I believe that this is the reason why there is no agreement within the medical community on whether DCIS is a cancer or pre-cancer. Doctors who focus their attention on how we treat low risk cases of DCIS tend to believe that DCIS should be reclassified as a pre-cancer because these doctors see a lot of what they believe to be "over-treatment". But doctors who focus their attention on the more high risk cases of DCIS tend to believe that DCIS is early stage breast cancer and they worry that women with high risk diagnoses of DCIS might be under-treated if DCIS were to be reclassifed as a pre-cancer.

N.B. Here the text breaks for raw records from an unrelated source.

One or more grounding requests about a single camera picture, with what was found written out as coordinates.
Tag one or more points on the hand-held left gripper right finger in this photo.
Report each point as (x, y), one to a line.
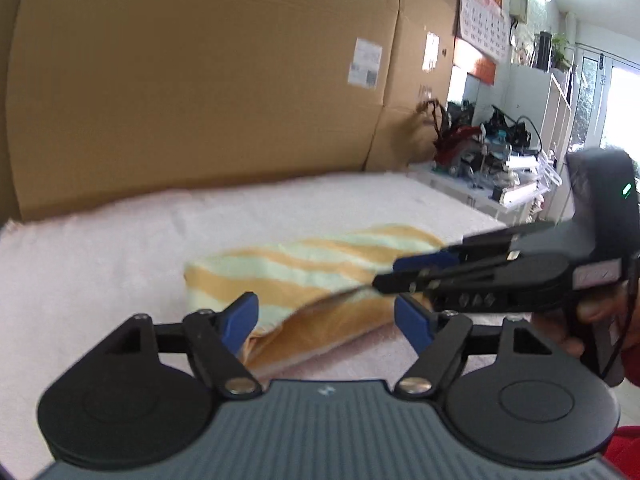
(412, 320)

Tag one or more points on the white wall box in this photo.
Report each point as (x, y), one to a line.
(518, 5)

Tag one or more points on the green potted plant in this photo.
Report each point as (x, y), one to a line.
(560, 50)

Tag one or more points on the red wall calendar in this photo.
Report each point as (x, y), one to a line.
(480, 15)

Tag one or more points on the pink towel blanket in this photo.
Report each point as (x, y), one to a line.
(125, 240)

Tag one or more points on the person's red clothing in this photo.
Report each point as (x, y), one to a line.
(625, 452)

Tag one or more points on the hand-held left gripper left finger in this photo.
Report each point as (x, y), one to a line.
(240, 317)

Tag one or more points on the orange white striped shirt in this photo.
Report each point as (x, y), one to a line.
(300, 270)

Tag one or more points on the white shipping label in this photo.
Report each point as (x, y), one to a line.
(431, 51)
(364, 62)

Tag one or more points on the large cardboard box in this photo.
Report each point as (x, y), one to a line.
(175, 85)

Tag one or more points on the person's right hand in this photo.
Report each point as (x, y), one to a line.
(597, 312)

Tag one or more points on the glass door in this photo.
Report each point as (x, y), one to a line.
(600, 100)

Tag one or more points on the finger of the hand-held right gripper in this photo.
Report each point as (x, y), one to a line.
(395, 282)
(425, 262)

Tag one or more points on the white shelf unit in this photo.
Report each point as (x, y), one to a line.
(545, 110)

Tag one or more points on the cluttered white table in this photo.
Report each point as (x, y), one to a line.
(520, 195)

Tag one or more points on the person's right forearm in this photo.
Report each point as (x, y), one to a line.
(632, 372)

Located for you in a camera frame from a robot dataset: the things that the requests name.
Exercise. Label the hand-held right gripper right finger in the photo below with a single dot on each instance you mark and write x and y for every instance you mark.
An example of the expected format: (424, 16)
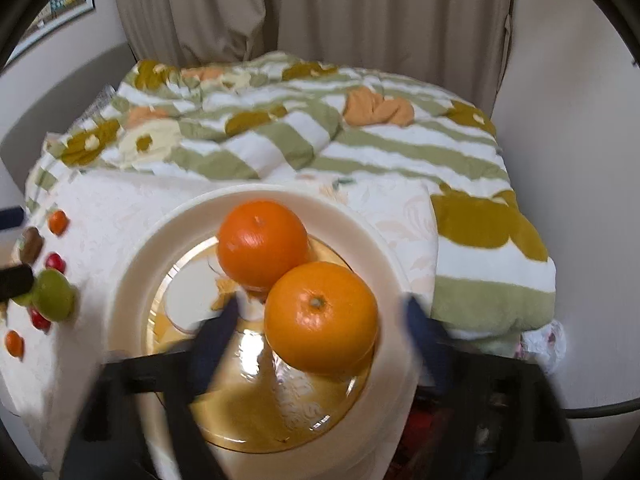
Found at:
(420, 330)

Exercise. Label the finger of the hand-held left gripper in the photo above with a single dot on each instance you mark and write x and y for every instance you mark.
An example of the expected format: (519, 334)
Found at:
(15, 282)
(10, 217)

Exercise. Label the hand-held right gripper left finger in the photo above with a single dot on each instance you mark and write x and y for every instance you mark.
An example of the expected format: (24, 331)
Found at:
(220, 332)

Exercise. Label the brown kiwi with green sticker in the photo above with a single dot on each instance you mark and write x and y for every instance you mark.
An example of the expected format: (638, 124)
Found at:
(30, 245)

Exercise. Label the green jujube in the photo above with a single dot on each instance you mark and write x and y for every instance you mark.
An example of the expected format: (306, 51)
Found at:
(52, 295)

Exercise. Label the red cherry tomato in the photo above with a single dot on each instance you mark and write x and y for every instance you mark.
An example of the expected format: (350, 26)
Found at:
(55, 262)
(40, 319)

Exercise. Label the small orange tomato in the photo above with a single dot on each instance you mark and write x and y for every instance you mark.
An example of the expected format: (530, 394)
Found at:
(14, 344)

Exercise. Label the large orange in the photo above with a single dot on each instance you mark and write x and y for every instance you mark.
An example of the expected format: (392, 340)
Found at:
(262, 245)
(320, 317)

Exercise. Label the cream round plate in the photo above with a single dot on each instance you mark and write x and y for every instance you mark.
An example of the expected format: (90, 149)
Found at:
(150, 240)

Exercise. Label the orange cherry tomato on cloth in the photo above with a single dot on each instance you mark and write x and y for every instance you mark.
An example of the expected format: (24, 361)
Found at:
(57, 222)

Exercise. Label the amber glass dish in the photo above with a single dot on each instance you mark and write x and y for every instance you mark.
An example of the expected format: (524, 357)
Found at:
(250, 410)

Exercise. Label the white embossed cloth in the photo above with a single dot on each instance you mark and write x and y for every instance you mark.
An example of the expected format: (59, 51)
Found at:
(125, 200)

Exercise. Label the clear plastic bag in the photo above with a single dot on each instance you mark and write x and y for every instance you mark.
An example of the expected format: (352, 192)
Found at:
(545, 345)

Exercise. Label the floral striped blanket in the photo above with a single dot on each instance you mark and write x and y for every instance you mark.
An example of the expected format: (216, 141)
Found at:
(400, 150)

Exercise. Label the beige curtain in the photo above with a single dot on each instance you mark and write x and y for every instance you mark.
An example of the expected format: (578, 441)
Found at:
(350, 10)

Personally I hope that at some point in the future, once we have a better idea of what biological factors make a diagnosis of DCIS low risk vs. high risk, a decision can be made to split DCIS into two different diseases, one that is classified as a pre-cancer and is given a new name, and another that remains DCIS and remains Stage 0 Breast Cancer. We're just not there yet on being able to do this, from the standpoint of our understanding of the biology of DCIS.